It also belongs to the family of brown soda breads, as it's made with wholewheat flour (really sorry for this replay, Juan and I never talked about the recipes we were going to prepare, it was a coincidence the both of us prepared different wheaten breads instead a more classical recipe). And it also belongs to Lepard's 'The handmade loaf'. There are two soda bread recipes in this book. I chose this, because the other one gives a sweet bread, and this wasn't what I was looking for this time. These are the ingredients:
300 gr. wholemeal flour (Irish in my case)
50 gr. oatmeal
20 gr. butter
4,5 gr. bicarbonate of soda
4,5 gr. salt
4,5 gr. caster sugar
200 gr. buttermilk (the recipe says at 20º C, I just took care it didn't come right out from the fridge)
200 gr. whole milk (same tip about the temperature)

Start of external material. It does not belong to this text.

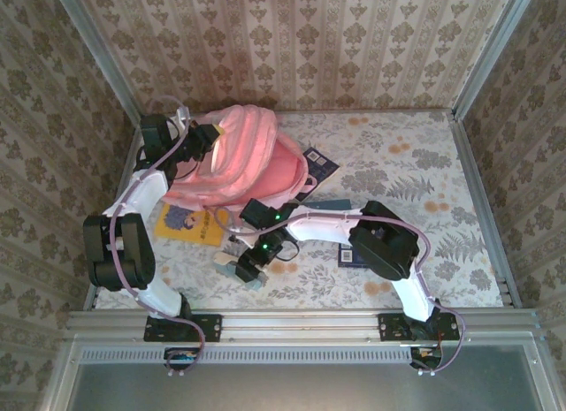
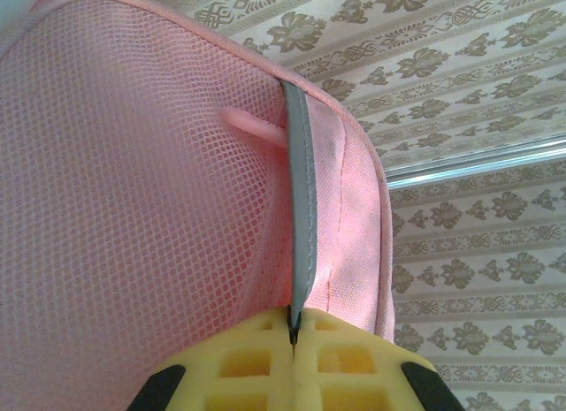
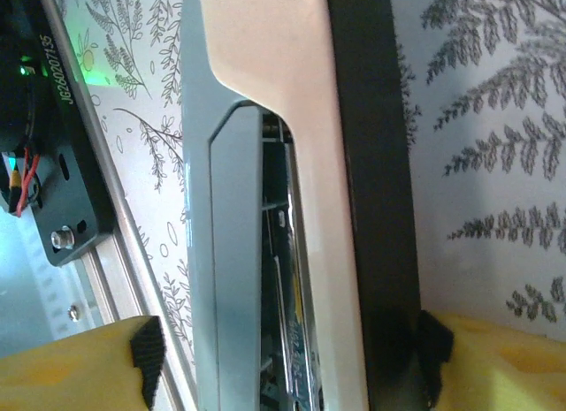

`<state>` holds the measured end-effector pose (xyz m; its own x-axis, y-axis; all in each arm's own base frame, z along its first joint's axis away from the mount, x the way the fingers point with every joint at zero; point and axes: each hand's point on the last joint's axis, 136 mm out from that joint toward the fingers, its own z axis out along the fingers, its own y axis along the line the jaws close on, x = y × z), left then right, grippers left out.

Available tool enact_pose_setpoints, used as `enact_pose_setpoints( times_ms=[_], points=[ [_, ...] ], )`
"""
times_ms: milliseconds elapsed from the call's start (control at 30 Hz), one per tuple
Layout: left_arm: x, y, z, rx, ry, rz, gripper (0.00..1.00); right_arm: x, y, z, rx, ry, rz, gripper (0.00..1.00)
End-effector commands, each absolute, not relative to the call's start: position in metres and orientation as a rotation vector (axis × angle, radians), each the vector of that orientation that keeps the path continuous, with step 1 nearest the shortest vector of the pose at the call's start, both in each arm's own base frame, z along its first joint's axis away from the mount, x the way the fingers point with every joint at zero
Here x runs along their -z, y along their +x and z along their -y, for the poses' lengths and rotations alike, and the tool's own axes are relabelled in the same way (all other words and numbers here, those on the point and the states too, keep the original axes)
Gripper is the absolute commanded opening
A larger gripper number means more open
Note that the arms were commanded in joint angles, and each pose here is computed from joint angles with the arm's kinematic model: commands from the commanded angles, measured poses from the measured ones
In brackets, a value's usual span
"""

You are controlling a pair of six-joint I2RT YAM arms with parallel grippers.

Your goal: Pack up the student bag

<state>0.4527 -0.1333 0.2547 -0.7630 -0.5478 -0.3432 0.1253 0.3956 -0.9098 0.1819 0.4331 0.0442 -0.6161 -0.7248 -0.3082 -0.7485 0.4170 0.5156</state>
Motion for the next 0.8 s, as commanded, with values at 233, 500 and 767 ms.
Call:
enact_pose_setpoints(
  times_ms=[233, 500, 767],
  points=[
    [-0.280, 0.451, 0.130, 1.368, -0.300, -1.980, 0.00, -0.053, 0.182, -0.437, -1.002, -1.363, -2.580, 0.44],
    [-0.281, 0.452, 0.130, 1.369, -0.299, -1.978, 0.00, -0.044, 0.190, -0.430, -0.769, -1.404, -2.559, 0.41],
    [-0.279, 0.452, 0.129, 1.368, -0.303, -1.980, 0.00, -0.031, 0.191, -0.430, -0.640, -1.419, -2.550, 0.30]
  ],
)
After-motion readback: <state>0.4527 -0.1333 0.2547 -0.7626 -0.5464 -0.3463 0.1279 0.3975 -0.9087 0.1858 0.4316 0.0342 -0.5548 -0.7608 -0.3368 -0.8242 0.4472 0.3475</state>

Before talking about the procedure, I'll write a bit about buttermilk.For many Spanish people, this is a little bit strange concept. Firstly, because it's not easy to find. The one I bought in a very popular supermarket comes from Germany and doesn't look like the buttermilk you can find in huge amounts in so many Irish shops. Real buttermilk has a yellowish and transparent appereance. Mine looks more like a very liquid but very white yoghourt. What about the taste? Buttermilk really tastes like butter. The other thing tastes more acid. Any other reason to 'despice' buttermilk in sunny Spain? Well, we don't really need it, because we can do hundreds of great cakes and other desserts without using buttermilk.
But if you're reading this from Spain and want to make this bread (or some scones) don't worry, because you can get your own and authentic buttermilk by yourselve at home and don't even need to go to the supermarket to buy this German product. Instead, get the thickest cream you can find (this is not the moment nor the place for a skimmed version), put it in the food processor and make it work for some minutes. Cream will separate in two products: a solid fat -butter, in fact- and a yellowish liquid, the buttermilk. There it is.
OK, now it's time for technique. I told you this is a very convenient idea if you want quick results and no hard working. First, mix the flour, oatmeal and the butter (use your fingers). Then, add salt, sugar and the bicarbonate of soda, and mix evenly. In a different bowl, mix the liquids and put it together with flour. You have to mix -not to knead- everything evenly and quickly, because bicarbonate will start to react as soon as it gets in touch with the buttermilk.